Review the key findings from four recently published studies looking at Arachnoiditis.
Tuberculous Optochiasmatic Arachnoiditis
Journal: Neurology India (September-October 2010)
Authors: Anupriya A, Sunithi M, Maya T, et al
Purpose: To evaluate “the clinical features, cerebrospinal fluid (CSF) and laboratory parameters and imaging findings of optochiasmatic arachnoiditis (OCA)” and “identify any factors which can predict this complication in patients with TBM.”
Results: The team analyzed data from more than six years on 163 patients admitted with tuberculous meningitis to neurology wards of a tertiary care teaching hospital. Of the patients analyzed, 14% developed OCA. Also, 78% of these patients “developed this complication while on antituberculous treatment (ATT) and 5/23 (22%) were newly diagnosed cases of TB.” The authors concluded that “OCA can develop even while on treatment with ATT. Young women with a high CSF protein content seem to be more prone for this complication.”
MRI Manifestations and Differentiated Diagnosis of Postoperative Spinal Complications
Journal: Journal of Huazhong Univeristy of Science and Technology (August 2009)
Authors: Yang H, Wang R, Luo T, et al
Purpose: The study was designed to analyze “MR manifestations of postoperative spinal complications and investigate the value of MRI in the diagnosis and differentiated diagnosis.”
Results: The researchers retrospectively analyzed “114 cases of spinal postoperative complications,” and compared them with the clinical data. Among the spinal complications found were spinal stenosis, lack of spinal stability, infection — including spinal arachnoiditis, and more. They concluded that “MRI can specifically display all kinds of postoperative spinal complications, and is of significant value in the diagnosis and differentiated diagnosis of postoperative spinal complications.”
Tuberculosis with Meningitis, Myeloradiculitis, Arachnoiditis and Hydrocephalus: A Case Report
Journal: Acta Neurologica Taiwan (Septemebr 18, 2010)

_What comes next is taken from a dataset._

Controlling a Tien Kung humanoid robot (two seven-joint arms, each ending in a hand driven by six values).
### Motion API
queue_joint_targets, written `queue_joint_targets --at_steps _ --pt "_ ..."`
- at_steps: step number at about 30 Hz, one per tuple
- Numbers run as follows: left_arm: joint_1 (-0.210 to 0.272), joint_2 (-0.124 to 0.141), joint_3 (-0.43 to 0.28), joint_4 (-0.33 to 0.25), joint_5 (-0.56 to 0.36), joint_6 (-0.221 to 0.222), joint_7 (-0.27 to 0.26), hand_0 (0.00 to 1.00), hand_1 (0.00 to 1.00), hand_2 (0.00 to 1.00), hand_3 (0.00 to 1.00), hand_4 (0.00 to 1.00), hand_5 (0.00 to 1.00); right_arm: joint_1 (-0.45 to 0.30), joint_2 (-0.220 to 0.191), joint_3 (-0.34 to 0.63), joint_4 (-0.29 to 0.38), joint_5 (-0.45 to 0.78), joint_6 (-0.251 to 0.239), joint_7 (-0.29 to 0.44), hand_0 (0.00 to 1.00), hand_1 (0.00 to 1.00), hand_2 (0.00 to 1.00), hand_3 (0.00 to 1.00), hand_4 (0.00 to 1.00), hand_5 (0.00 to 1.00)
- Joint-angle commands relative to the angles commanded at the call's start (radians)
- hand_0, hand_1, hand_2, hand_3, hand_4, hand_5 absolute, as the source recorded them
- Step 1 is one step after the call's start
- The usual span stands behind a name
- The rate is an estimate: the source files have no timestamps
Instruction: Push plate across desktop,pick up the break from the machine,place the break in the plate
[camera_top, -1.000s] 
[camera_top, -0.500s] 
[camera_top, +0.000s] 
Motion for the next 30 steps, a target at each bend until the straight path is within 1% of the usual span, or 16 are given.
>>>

Authors: Liao P, Chiang T, Lee M, Huang C
Purpose: “Involvement of the central nervous system (CNS) by tuberculosis is rare; it can affect either immunocompromised or immunocompetent people.” The researchers focused on a case report to examine the issue further.
Results: The team studied a “case of tuberculosis with CNS involvement.” The patient was “an immunocompetent young man who developed fever, subacute headache, disturbance of consciousness, paraparesis, sphincter dysfunction, and hypoesthesia.” He was diagnosed with tuberculous meningitis, myeloradiculitis, and arachnoiditis. Based on the results, the authors concluded that “Methods for detection of CNS TB and treatment protocols should be constantly re-evaluated to improve treatment outcome and reduce likelihood and severity of neurological sequelae.”